Output all of the lines below exactly, and leave out each image.
Material provided START
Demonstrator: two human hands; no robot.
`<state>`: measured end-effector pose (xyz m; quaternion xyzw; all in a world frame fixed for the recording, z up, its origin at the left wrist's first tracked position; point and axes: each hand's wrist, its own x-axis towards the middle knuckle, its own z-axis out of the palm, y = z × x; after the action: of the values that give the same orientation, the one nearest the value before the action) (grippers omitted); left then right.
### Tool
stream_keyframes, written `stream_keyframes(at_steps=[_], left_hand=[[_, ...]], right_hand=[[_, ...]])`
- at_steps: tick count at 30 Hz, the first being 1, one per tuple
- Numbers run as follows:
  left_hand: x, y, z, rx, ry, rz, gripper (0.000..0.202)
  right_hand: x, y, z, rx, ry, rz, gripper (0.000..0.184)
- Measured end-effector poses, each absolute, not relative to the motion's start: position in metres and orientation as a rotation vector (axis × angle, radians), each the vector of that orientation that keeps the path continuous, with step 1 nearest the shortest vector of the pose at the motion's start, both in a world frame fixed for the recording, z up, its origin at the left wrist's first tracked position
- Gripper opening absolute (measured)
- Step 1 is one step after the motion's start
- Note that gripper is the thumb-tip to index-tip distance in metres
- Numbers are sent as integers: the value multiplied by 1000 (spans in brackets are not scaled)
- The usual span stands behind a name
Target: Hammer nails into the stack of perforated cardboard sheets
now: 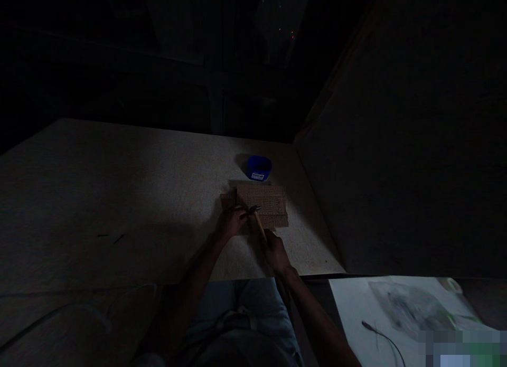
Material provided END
### Output of the exercise
Demonstrator: two human hands; no robot.
`<state>`: measured end-effector pose (xyz m; quaternion xyzw; all in a world frame fixed for the recording, z up, its origin at the left wrist's first tracked position; point and axes: each hand's wrist, its own x-axis towards the middle knuckle, its own z-axis out of the palm, y = z × x; after the action: of the values that give the same orientation, the one nearest the value before the action) (grippers omitted); left then right.
### Tool
stream_keyframes, written `stream_keyframes(at_steps=[_], left_hand=[[_, ...]], right_hand=[[_, ...]])`
- at_steps: tick count at 30 Hz, the first being 1, one per tuple
- Numbers run as follows:
  left_hand: x, y, z, rx, ry, rz, gripper (0.000..0.202)
  right_hand: x, y, z, rx, ry, rz, gripper (0.000..0.184)
- Measured end-effector poses, each absolute, not relative to the motion's start: position in metres and orientation as a rotation vector (axis × angle, radians), each the vector of that orientation that keeps the path continuous, with step 1 nearest the shortest vector of the pose at the motion's start, both in a world frame fixed for the recording, z up, its origin at the left wrist's first tracked position
- Gripper opening absolute (measured)
- Step 1 is one step after the motion's start
- Note that gripper is the thumb-tip to index-tip distance in metres
- Numbers are sent as integers: the value multiplied by 1000 (spans in brackets are not scaled)
- The usual span stands behind a name
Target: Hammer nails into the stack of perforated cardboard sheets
now: 

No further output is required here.